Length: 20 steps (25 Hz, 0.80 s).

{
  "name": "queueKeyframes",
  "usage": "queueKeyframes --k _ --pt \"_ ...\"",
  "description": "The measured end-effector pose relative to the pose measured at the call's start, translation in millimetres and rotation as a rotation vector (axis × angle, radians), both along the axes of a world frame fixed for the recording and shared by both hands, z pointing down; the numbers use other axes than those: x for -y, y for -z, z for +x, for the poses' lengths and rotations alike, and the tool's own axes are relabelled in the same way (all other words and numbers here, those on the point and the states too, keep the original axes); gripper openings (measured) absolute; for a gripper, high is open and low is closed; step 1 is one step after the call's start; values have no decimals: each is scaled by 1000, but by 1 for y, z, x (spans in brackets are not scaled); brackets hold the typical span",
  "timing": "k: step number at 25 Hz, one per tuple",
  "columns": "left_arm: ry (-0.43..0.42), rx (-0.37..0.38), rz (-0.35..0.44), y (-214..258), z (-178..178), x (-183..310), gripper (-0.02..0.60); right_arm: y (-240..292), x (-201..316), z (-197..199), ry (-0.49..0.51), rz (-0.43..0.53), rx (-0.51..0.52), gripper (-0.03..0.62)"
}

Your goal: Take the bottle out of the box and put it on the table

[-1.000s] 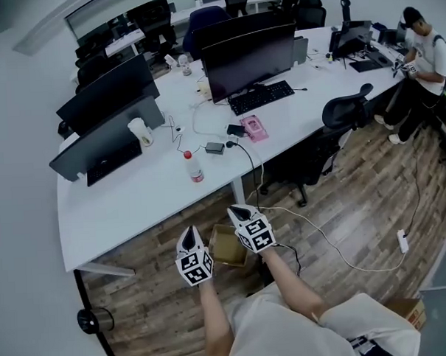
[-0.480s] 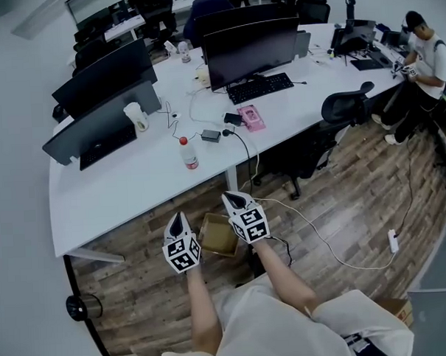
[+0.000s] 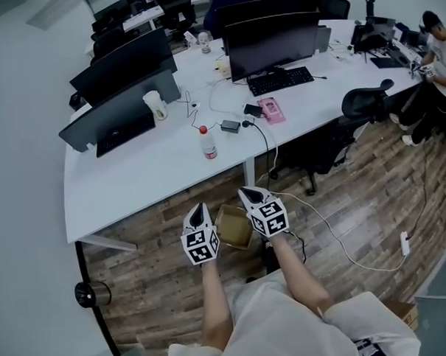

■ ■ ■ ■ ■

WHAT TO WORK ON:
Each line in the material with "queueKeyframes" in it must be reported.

ANSWER TO THE PROBLEM:
  "name": "queueKeyframes",
  "usage": "queueKeyframes --k _ --pt \"_ ...\"",

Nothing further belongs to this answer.